世界文化遺産登録めざし活動活発化
日本人の心の風景
富士山の国連教育科学文化機関(ユネスコ)による世界遺産(文化遺産)登録に向けた活動が山梨、静岡両県を軸に活発化している。両県と地元市町村でつくる登録推進両県合同会議は、2007年を目標に世界遺産の暫定リスト入りを目指しており、資産価値や登録範囲の設定など学術的な検討を進めている。さらに「NPO富士山を世界遺産にする国民会議」も発足し、登録実現に向けた機運を全国規模で盛り上げようと活動を本格化させている。
山梨静岡の連携強化/NPO機運醸成に一役
山梨県側は、一昨年9月に県教委が特別名勝・富士山の保存管理計画の見直しに着手、昨年10月に環境保全や文化財保護などの施策を進める県推進本部を設置した。

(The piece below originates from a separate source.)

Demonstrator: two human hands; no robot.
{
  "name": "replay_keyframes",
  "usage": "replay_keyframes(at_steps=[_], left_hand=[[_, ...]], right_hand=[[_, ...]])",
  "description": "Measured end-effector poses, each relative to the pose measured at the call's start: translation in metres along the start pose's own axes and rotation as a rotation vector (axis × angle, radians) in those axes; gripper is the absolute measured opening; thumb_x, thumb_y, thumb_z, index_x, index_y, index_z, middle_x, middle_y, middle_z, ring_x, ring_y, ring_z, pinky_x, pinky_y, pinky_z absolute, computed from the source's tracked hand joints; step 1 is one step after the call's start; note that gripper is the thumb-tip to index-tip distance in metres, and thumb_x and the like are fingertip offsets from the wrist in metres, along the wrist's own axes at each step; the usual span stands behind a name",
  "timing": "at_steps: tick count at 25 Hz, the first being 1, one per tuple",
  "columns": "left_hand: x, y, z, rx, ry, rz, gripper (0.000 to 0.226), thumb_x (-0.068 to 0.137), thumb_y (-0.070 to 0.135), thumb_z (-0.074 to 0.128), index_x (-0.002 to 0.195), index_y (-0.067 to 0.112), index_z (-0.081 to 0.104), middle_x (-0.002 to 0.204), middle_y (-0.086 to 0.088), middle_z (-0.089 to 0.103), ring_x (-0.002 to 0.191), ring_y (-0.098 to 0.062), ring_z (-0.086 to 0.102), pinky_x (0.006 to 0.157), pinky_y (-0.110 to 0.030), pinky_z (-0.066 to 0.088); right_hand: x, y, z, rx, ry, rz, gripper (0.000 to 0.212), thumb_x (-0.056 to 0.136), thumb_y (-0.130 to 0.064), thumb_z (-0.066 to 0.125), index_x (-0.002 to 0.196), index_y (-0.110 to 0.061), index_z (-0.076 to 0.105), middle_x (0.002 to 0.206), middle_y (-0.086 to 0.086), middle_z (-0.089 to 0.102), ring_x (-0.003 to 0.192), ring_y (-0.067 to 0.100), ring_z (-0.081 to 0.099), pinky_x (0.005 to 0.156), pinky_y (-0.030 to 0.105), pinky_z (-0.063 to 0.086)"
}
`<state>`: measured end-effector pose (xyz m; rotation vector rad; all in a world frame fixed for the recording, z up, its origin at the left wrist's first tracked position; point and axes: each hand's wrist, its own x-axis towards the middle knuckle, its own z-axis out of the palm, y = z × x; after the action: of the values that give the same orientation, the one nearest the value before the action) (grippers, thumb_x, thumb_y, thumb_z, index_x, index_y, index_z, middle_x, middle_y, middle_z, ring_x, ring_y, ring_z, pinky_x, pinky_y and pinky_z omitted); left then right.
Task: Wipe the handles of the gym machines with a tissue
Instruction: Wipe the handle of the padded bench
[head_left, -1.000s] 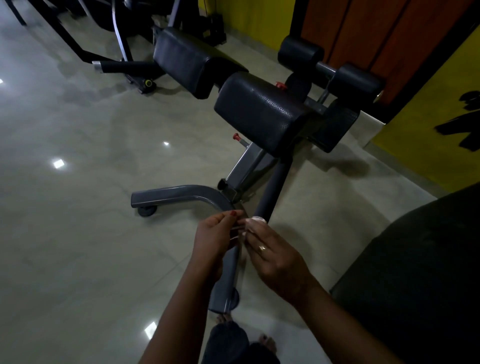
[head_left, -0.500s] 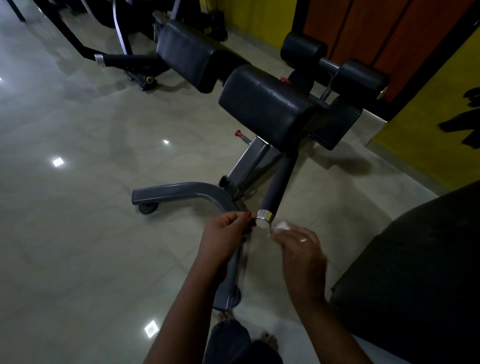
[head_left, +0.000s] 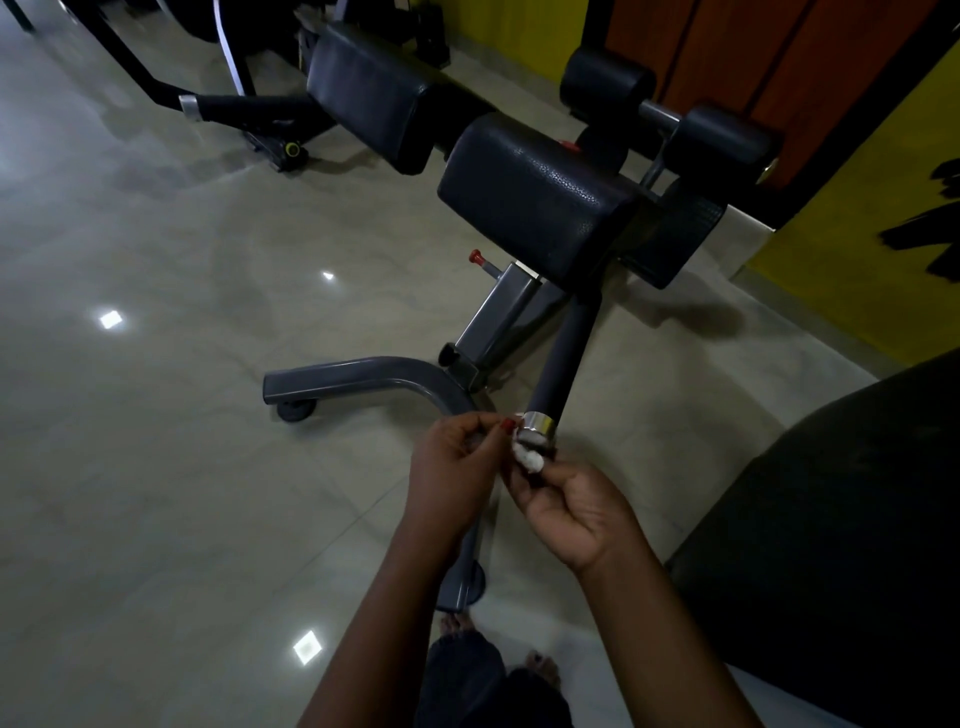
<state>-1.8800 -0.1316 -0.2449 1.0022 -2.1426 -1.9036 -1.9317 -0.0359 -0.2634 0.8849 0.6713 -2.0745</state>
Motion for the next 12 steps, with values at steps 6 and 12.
replay_keyframes(at_steps=[6,12], left_hand=[[0.003,0.007,0.003,0.064,0.011,-0.065,0.008,0.079,0.014,0.077,0.085,0.02,0.076,0.081,-0.002,0.075,0.076,-0.011,0.069,0.079,-0.031,0.056],[0.004,0.013,0.008,0.072,0.06,-0.103,0.009,0.072,0.015,0.083,0.072,0.018,0.075,0.07,-0.007,0.073,0.064,-0.018,0.067,0.06,-0.031,0.054]], right_hand=[[0.003,-0.022,-0.004,-0.455,0.248,-0.495,0.017,0.087,-0.005,0.067,0.104,-0.005,0.07,0.089,0.004,0.072,0.083,0.015,0.068,0.077,0.028,0.057],[-0.01,-0.007,-0.014,-1.485,0.279,-1.309,0.023,0.081,-0.006,0.074,0.104,-0.009,0.075,0.093,0.005,0.068,0.079,0.01,0.061,0.073,-0.001,0.038]])
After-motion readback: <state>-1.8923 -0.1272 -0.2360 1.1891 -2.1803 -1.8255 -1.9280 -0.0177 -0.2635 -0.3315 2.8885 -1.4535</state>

さらに関係市町村と推進協議会を立ち上げ、地元が一丸となった推進体制を整えた。山梨、静岡両県は昨年12月に合同会議を設置、連携して登録実現を目指している。
当面は、国が世界遺産登録に推薦する物件をまとめる「暫定リスト」への登載が目標。現在、両県の学識者らで学術委員会が組織され(1)世界遺産に推薦するための国際的な価値証明(2)文化遺産としての芸術的、歴史的、社会的、科学的側面(3)資産の範囲の考え方-などについて検討を進めている。
一方、世界遺産登録に向けた支援組織として昨年4月に政治、経済、文化などの各界代表者で富士山を世界遺産にする国民会議(会長・中曽根康弘元首相)が発足。これまでにシンポジウムや全国富士山ネットワーク会議などを開き、機運の醸成を図っている。今年4月には山梨、静岡両県関係の国会議員による会も組織された。

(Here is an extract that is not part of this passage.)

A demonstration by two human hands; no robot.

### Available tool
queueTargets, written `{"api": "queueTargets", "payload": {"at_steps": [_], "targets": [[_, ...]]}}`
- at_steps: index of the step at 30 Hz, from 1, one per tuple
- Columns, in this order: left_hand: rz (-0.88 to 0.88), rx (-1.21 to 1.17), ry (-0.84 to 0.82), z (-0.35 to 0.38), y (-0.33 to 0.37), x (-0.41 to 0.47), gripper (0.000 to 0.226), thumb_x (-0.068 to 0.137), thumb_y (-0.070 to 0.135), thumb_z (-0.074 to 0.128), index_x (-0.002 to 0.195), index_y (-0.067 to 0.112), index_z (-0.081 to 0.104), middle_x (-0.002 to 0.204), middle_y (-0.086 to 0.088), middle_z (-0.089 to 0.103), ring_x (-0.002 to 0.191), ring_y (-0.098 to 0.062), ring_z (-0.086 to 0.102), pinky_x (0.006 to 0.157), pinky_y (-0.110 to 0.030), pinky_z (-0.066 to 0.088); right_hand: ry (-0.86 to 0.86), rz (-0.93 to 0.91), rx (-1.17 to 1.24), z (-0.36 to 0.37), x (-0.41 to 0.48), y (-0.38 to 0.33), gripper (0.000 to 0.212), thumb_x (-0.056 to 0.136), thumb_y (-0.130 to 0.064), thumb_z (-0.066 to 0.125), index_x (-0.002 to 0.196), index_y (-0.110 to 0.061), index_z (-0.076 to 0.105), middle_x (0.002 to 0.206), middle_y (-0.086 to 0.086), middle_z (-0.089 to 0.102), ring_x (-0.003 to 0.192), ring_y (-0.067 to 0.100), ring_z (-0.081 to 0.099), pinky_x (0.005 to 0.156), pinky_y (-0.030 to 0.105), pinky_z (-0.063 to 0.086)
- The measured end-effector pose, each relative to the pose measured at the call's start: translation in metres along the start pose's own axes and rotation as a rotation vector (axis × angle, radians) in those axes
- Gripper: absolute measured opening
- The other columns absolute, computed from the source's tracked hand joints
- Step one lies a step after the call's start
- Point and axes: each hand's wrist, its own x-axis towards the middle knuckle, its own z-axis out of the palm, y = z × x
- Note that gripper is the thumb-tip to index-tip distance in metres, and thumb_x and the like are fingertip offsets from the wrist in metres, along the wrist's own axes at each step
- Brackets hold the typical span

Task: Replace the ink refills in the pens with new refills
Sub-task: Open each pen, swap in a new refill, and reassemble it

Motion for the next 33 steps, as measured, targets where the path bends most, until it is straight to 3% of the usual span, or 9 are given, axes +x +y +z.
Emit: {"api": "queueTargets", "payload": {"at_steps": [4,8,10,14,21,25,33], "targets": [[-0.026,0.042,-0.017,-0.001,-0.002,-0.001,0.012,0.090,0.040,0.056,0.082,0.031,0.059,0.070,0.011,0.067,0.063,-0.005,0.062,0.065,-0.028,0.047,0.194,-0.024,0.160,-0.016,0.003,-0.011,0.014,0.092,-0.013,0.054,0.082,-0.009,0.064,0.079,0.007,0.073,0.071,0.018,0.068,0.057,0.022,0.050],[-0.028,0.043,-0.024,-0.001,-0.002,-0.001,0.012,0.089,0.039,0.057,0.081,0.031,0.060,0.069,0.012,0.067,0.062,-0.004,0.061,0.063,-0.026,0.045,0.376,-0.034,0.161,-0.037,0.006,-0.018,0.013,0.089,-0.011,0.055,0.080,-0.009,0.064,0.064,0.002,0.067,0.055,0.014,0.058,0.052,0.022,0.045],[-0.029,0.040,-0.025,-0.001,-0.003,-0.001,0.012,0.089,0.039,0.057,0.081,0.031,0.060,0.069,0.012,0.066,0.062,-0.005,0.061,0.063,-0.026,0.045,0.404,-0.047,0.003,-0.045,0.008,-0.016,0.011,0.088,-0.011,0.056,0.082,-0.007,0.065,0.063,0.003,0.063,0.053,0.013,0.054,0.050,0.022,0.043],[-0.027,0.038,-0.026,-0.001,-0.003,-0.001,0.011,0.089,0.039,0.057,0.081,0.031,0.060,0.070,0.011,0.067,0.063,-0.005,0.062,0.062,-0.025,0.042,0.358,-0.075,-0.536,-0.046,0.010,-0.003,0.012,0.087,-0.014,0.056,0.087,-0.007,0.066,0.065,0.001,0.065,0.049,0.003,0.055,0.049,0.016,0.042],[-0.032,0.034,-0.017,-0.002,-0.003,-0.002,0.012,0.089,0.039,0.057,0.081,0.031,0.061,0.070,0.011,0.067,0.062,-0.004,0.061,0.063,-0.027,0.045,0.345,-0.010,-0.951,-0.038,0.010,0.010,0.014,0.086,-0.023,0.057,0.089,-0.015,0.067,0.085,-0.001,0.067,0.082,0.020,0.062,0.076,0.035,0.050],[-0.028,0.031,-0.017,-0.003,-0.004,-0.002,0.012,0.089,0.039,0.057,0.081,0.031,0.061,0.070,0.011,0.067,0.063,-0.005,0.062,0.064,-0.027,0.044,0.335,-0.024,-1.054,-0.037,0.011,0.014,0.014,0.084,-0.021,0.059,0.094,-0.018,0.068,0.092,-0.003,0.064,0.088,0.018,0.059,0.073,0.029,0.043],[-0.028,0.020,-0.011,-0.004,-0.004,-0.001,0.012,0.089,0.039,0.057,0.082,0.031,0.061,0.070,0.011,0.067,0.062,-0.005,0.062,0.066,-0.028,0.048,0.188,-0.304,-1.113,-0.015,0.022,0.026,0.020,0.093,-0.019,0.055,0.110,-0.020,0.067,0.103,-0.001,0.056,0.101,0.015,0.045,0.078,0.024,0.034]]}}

富士山の世界遺産登録をめぐっては山梨、静岡両県の住民や自然保護団体が中心となって1994年に「富士山を世界遺産とする連絡協議会」が設立され、自然遺産での登録を目指して署名活動や、国会への請願などを行ったが環境保全対策に問題があるなどとして、政府の推薦は見送られた。2003年、国の検討会が自然遺産の国内候補地に富士山を挙げ、山梨、静岡両県はあらためて国への働き掛けを強めたが、最終的に候補地には選ばれなかった。

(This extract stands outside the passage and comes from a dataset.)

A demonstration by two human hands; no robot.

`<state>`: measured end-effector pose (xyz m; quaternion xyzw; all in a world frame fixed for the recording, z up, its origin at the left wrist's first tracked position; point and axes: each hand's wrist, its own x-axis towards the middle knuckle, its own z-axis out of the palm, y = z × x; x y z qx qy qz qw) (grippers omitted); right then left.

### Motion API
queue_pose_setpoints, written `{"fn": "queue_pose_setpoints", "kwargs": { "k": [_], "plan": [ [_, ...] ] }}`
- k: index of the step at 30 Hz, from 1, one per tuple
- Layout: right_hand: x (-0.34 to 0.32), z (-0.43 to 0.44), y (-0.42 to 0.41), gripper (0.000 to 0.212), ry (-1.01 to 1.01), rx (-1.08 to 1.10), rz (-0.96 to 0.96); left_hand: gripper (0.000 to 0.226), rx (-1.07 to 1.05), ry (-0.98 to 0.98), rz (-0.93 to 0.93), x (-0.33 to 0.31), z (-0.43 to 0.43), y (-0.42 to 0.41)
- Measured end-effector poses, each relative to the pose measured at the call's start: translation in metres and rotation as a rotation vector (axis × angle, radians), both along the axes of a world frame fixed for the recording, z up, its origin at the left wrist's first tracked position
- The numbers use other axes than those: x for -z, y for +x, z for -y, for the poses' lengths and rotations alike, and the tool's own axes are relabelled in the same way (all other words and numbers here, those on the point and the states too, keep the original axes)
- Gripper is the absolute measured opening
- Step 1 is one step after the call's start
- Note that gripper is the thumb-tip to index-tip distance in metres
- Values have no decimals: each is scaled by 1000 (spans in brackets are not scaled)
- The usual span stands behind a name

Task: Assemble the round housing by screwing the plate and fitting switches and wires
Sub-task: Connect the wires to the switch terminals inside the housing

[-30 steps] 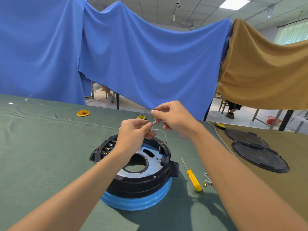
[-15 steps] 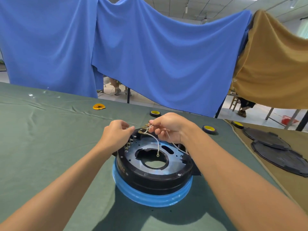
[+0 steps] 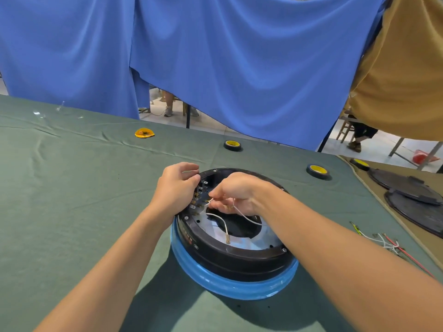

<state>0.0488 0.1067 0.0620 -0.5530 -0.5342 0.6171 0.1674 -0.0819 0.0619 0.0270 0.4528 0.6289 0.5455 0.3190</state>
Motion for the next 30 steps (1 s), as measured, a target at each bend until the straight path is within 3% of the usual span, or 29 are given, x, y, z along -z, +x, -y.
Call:
{"fn": "queue_pose_setpoints", "kwargs": {
  "k": [17, 30],
  "plan": [
    [5, 2, -3, 8, 114, 62, -31, 20, -5, 37, 62, 2, 1, -1],
    [7, 3, -6, 8, 157, 80, -60, 28, 11, 24, 94, 2, 0, -1]
  ]
}}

世界文化遺産登録を目指した最近の活動は、ユネスコの世界遺産委員会で基準が見直され、「文化的景観」という新たな概念が加えられたことなどが契機になっている。
○ズーム
世界文化遺産 建造物や遺跡などを国際的に保護するため、1972年にユネスコ総会で採択された世界遺産条約に基づき、世界遺産委員会が登録する。「記念工作物」「建造物群」「遺跡」に分けられ、芸術や信仰など精神活動の母体となる「文化的景観」も対象。登録には(1)顕著で普遍的な文化的価値がある(2)登録申請区域に文化的価値の大部分を含む(3)適切な保護管理の仕組みがある-などの条件を満たす必要がある。